## What the exercise asks
Write out all the data below exactly.

□ □ □ □ □ □ □

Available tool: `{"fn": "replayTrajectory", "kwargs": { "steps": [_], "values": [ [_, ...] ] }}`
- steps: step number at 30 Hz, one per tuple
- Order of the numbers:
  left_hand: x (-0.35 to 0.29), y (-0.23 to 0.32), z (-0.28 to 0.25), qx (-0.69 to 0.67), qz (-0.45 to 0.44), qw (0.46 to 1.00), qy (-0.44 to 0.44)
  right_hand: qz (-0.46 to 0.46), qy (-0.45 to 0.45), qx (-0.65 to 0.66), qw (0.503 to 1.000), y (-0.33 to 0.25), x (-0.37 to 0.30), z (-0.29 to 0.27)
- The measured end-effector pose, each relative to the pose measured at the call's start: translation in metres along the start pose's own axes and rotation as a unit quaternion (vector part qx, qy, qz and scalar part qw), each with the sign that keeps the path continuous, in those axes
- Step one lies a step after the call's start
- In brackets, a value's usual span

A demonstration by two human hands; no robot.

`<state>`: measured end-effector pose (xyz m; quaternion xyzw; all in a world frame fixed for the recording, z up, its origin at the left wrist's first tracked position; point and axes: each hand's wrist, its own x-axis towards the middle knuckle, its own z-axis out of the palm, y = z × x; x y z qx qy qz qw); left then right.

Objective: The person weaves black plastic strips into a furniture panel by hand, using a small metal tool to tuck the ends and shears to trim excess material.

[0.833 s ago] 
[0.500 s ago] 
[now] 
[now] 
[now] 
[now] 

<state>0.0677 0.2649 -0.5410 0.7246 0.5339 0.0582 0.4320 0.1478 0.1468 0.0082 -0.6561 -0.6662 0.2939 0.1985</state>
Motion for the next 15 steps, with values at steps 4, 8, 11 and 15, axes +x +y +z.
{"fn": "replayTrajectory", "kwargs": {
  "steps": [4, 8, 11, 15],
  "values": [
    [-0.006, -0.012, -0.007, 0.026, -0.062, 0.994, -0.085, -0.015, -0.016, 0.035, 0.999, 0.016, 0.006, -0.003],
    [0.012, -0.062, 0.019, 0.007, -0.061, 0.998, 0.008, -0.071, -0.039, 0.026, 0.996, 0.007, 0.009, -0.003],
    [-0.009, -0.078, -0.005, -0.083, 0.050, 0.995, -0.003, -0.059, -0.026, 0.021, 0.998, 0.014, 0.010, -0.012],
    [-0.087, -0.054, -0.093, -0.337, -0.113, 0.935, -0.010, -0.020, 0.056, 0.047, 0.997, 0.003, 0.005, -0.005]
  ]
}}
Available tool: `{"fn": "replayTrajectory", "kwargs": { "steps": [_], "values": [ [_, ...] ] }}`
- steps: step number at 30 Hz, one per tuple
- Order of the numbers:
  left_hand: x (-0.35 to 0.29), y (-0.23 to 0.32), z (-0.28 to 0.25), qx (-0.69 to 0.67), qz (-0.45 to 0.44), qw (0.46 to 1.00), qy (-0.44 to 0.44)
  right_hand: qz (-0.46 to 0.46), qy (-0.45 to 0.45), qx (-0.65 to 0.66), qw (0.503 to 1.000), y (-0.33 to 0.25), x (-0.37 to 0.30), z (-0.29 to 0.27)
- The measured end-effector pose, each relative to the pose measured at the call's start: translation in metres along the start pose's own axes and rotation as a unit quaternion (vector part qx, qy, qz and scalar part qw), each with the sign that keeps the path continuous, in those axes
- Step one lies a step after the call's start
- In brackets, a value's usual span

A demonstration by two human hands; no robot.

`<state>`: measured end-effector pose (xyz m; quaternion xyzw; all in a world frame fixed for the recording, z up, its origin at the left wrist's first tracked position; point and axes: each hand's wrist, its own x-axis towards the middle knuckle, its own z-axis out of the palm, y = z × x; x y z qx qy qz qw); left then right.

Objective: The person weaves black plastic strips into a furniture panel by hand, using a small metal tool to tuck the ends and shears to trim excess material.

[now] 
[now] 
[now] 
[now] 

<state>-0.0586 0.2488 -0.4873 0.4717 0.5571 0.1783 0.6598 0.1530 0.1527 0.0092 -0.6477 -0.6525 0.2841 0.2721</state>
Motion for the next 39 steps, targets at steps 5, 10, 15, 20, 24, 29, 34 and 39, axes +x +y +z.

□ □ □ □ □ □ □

## Written solution
Available tool: `{"fn": "replayTrajectory", "kwargs": { "steps": [_], "values": [ [_, ...] ] }}`
- steps: step number at 30 Hz, one per tuple
- Order of the numbers:
  left_hand: x (-0.35 to 0.29), y (-0.23 to 0.32), z (-0.28 to 0.25), qx (-0.69 to 0.67), qz (-0.45 to 0.44), qw (0.46 to 1.00), qy (-0.44 to 0.44)
  right_hand: qz (-0.46 to 0.46), qy (-0.45 to 0.45), qx (-0.65 to 0.66), qw (0.503 to 1.000), y (-0.33 to 0.25), x (-0.37 to 0.30), z (-0.29 to 0.27)
- The measured end-effector pose, each relative to the pose measured at the call's start: translation in metres along the start pose's own axes and rotation as a unit quaternion (vector part qx, qy, qz and scalar part qw), each with the sign that keeps the path continuous, in those axes
- Step one lies a step after the call's start
- In brackets, a value's usual span

A demonstration by two human hands; no robot.

`<state>`: measured end-effector pose (xyz m; quaternion xyzw; all in a world frame fixed for the recording, z up, its origin at the left wrist's first tracked position; point and axes: each hand's wrist, its own x-axis towards the middle knuckle, its own z-axis out of the palm, y = z × x; x y z qx qy qz qw); left then right.

Objective: The person weaves black plastic strips into a furniture panel by hand, using a small metal tool to tuck the ends and shears to trim excess material.

[0.833 s ago] 
[0.500 s ago] 
[now] 
[now] 
[now] 
[now] 

<state>0.0677 0.2649 -0.5410 0.7246 0.5339 0.0582 0.4320 0.1478 0.1468 0.0082 -0.6561 -0.6662 0.2939 0.1985</state>
Motion for the next 15 steps, with values at steps 4, 8, 11 and 15, axes +x +y +z.
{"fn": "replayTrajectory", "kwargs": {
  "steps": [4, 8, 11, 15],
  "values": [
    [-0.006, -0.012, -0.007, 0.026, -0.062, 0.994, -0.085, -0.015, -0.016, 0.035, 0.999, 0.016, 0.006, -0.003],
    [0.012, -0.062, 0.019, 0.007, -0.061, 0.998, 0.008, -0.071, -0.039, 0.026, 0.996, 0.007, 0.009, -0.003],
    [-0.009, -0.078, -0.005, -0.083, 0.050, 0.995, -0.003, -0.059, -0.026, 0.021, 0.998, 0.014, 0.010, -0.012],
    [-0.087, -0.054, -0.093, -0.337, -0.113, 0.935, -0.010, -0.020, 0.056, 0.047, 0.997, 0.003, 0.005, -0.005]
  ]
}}
Available tool: `{"fn": "replayTrajectory", "kwargs": { "steps": [_], "values": [ [_, ...] ] }}`
- steps: step number at 30 Hz, one per tuple
- Order of the numbers:
  left_hand: x (-0.35 to 0.29), y (-0.23 to 0.32), z (-0.28 to 0.25), qx (-0.69 to 0.67), qz (-0.45 to 0.44), qw (0.46 to 1.00), qy (-0.44 to 0.44)
  right_hand: qz (-0.46 to 0.46), qy (-0.45 to 0.45), qx (-0.65 to 0.66), qw (0.503 to 1.000), y (-0.33 to 0.25), x (-0.37 to 0.30), z (-0.29 to 0.27)
- The measured end-effector pose, each relative to the pose measured at the call's start: translation in metres along the start pose's own axes and rotation as a unit quaternion (vector part qx, qy, qz and scalar part qw), each with the sign that keeps the path continuous, in those axes
- Step one lies a step after the call's start
- In brackets, a value's usual span

A demonstration by two human hands; no robot.

`<state>`: measured end-effector pose (xyz m; quaternion xyzw; all in a world frame fixed for the recording, z up, its origin at the left wrist's first tracked position; point and axes: each hand's wrist, its own x-axis towards the middle knuckle, its own z-axis out of the palm, y = z × x; x y z qx qy qz qw); left then right.

Objective: The person weaves black plastic strips into a furniture panel by hand, using a small metal tool to tuck the ends and shears to trim excess material.

[now] 
[now] 
[now] 
[now] 

<state>-0.0586 0.2488 -0.4873 0.4717 0.5571 0.1783 0.6598 0.1530 0.1527 0.0092 -0.6477 -0.6525 0.2841 0.2721</state>
Motion for the next 39 steps, targets at steps 5, 10, 15, 20, 24, 29, 34 and 39, axes +x +y +z.

No more output is needed.